* **Source records**
^^^^^^^^
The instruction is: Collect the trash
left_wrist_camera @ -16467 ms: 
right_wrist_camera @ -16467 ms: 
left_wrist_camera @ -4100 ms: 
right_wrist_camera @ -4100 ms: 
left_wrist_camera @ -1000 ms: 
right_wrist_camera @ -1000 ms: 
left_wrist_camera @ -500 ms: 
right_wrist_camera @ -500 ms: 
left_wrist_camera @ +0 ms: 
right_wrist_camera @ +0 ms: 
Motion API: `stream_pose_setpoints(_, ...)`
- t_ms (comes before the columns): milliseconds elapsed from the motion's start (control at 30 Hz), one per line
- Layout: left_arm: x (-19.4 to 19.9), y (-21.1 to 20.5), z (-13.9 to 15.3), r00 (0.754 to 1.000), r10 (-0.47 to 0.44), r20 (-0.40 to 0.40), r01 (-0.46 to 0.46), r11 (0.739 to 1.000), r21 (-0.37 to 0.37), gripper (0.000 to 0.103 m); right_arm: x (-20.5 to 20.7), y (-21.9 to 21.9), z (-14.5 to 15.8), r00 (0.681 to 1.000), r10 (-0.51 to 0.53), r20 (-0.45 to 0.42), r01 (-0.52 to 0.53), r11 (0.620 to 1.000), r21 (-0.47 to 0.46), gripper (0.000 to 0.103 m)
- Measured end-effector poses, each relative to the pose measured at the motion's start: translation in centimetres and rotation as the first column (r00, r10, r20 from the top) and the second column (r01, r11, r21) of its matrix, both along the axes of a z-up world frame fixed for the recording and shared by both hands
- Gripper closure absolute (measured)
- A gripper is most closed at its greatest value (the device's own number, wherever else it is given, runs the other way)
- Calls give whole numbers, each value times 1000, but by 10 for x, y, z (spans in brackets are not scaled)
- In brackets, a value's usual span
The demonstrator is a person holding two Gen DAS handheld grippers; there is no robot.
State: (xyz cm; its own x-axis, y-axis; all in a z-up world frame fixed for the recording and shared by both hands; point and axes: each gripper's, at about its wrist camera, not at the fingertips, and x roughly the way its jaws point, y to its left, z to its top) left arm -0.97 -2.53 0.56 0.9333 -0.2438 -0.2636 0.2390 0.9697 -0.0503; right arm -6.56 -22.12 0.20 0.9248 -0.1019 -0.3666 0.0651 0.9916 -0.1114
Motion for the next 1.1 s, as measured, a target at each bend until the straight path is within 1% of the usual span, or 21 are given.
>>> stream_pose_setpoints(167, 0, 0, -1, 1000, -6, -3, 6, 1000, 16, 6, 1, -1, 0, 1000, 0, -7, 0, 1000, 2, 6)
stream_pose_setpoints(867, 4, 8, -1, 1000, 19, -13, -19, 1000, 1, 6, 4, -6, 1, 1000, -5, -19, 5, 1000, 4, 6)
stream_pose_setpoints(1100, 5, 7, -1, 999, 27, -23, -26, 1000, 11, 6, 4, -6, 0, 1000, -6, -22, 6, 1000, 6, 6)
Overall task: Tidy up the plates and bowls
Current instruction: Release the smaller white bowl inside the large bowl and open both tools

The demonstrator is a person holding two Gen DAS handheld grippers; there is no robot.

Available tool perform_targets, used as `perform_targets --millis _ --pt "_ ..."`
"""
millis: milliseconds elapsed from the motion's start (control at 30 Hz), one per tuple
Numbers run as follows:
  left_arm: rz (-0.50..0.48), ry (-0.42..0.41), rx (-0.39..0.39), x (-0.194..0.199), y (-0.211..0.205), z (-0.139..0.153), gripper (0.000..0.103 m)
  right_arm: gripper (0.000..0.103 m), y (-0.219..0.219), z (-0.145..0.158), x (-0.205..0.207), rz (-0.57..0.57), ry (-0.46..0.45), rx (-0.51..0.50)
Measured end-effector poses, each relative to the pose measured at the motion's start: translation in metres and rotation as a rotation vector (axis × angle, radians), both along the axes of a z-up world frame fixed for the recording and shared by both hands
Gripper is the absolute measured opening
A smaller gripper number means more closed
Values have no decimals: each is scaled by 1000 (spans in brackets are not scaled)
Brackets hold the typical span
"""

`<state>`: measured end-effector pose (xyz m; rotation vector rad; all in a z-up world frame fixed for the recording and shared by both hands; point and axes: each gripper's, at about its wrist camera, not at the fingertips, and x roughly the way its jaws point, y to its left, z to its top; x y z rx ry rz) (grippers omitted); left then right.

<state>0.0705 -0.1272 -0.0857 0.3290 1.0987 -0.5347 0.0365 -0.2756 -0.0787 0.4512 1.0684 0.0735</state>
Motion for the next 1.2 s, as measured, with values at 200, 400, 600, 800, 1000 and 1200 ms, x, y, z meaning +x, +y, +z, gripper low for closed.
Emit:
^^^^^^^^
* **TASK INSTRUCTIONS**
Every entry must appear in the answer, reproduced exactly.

* **REPLY TO THE TASK**
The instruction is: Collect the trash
left_wrist_camera @ -16467 ms: 
right_wrist_camera @ -16467 ms: 
left_wrist_camera @ -4100 ms: 
right_wrist_camera @ -4100 ms: 
left_wrist_camera @ -1000 ms: 
right_wrist_camera @ -1000 ms: 
left_wrist_camera @ -500 ms: 
right_wrist_camera @ -500 ms: 
left_wrist_camera @ +0 ms: 
right_wrist_camera @ +0 ms: 
Motion API: `stream_pose_setpoints(_, ...)`
- t_ms (comes before the columns): milliseconds elapsed from the motion's start (control at 30 Hz), one per line
- Layout: left_arm: x (-19.4 to 19.9), y (-21.1 to 20.5), z (-13.9 to 15.3), r00 (0.754 to 1.000), r10 (-0.47 to 0.44), r20 (-0.40 to 0.40), r01 (-0.46 to 0.46), r11 (0.739 to 1.000), r21 (-0.37 to 0.37), gripper (0.000 to 0.103 m); right_arm: x (-20.5 to 20.7), y (-21.9 to 21.9), z (-14.5 to 15.8), r00 (0.681 to 1.000), r10 (-0.51 to 0.53), r20 (-0.45 to 0.42), r01 (-0.52 to 0.53), r11 (0.620 to 1.000), r21 (-0.47 to 0.46), gripper (0.000 to 0.103 m)
- Measured end-effector poses, each relative to the pose measured at the motion's start: translation in centimetres and rotation as the first column (r00, r10, r20 from the top) and the second column (r01, r11, r21) of its matrix, both along the axes of a z-up world frame fixed for the recording and shared by both hands
- Gripper closure absolute (measured)
- A gripper is most closed at its greatest value (the device's own number, wherever else it is given, runs the other way)
- Calls give whole numbers, each value times 1000, but by 10 for x, y, z (spans in brackets are not scaled)
- In brackets, a value's usual span
The demonstrator is a person holding two Gen DAS handheld grippers; there is no robot.
State: (xyz cm; its own x-axis, y-axis; all in a z-up world frame fixed for the recording and shared by both hands; point and axes: each gripper's, at about its wrist camera, not at the fingertips, and x roughly the way its jaws point, y to its left, z to its top) left arm -0.97 -2.53 0.56 0.9333 -0.2438 -0.2636 0.2390 0.9697 -0.0503; right arm -6.56 -22.12 0.20 0.9248 -0.1019 -0.3666 0.0651 0.9916 -0.1114
Motion for the next 1.1 s, as measured, a target at each bend until the straight path is within 1% of the usual span, or 21 are given.
>>> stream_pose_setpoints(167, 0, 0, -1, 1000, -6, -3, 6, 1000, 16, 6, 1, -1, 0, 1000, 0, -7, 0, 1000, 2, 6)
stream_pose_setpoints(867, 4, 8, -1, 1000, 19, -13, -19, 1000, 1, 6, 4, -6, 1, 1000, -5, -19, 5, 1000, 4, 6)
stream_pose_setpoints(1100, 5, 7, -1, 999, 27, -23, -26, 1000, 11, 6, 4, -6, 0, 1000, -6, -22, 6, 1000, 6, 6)
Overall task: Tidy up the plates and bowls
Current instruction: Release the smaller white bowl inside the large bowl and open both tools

The demonstrator is a person holding two Gen DAS handheld grippers; there is no robot.

Available tool perform_targets, used as `perform_targets --millis _ --pt "_ ..."`
"""
millis: milliseconds elapsed from the motion's start (control at 30 Hz), one per tuple
Numbers run as follows:
  left_arm: rz (-0.50..0.48), ry (-0.42..0.41), rx (-0.39..0.39), x (-0.194..0.199), y (-0.211..0.205), z (-0.139..0.153), gripper (0.000..0.103 m)
  right_arm: gripper (0.000..0.103 m), y (-0.219..0.219), z (-0.145..0.158), x (-0.205..0.207), rz (-0.57..0.57), ry (-0.46..0.45), rx (-0.51..0.50)
Measured end-effector poses, each relative to the pose measured at the motion's start: translation in metres and rotation as a rotation vector (axis × angle, radians), both along the axes of a z-up world frame fixed for the recording and shared by both hands
Gripper is the absolute measured opening
A smaller gripper number means more closed
Values have no decimals: each is scaled by 1000 (spans in brackets are not scaled)
Brackets hold the typical span
"""

`<state>`: measured end-effector pose (xyz m; rotation vector rad; all in a z-up world frame fixed for the recording and shared by both hands; point and axes: each gripper's, at about its wrist camera, not at the fingertips, and x roughly the way its jaws point, y to its left, z to its top; x y z rx ry rz) (grippers omitted); left then right.

<state>0.0705 -0.1272 -0.0857 0.3290 1.0987 -0.5347 0.0365 -0.2756 -0.0787 0.4512 1.0684 0.0735</state>
Motion for the next 1.2 s, as measured, with values at 200, 400, 600, 800, 1000 and 1200 ms, x, y, z meaning +x, +y, +z, gripper low for closed.
Emit:

There is nothing more to the exercise.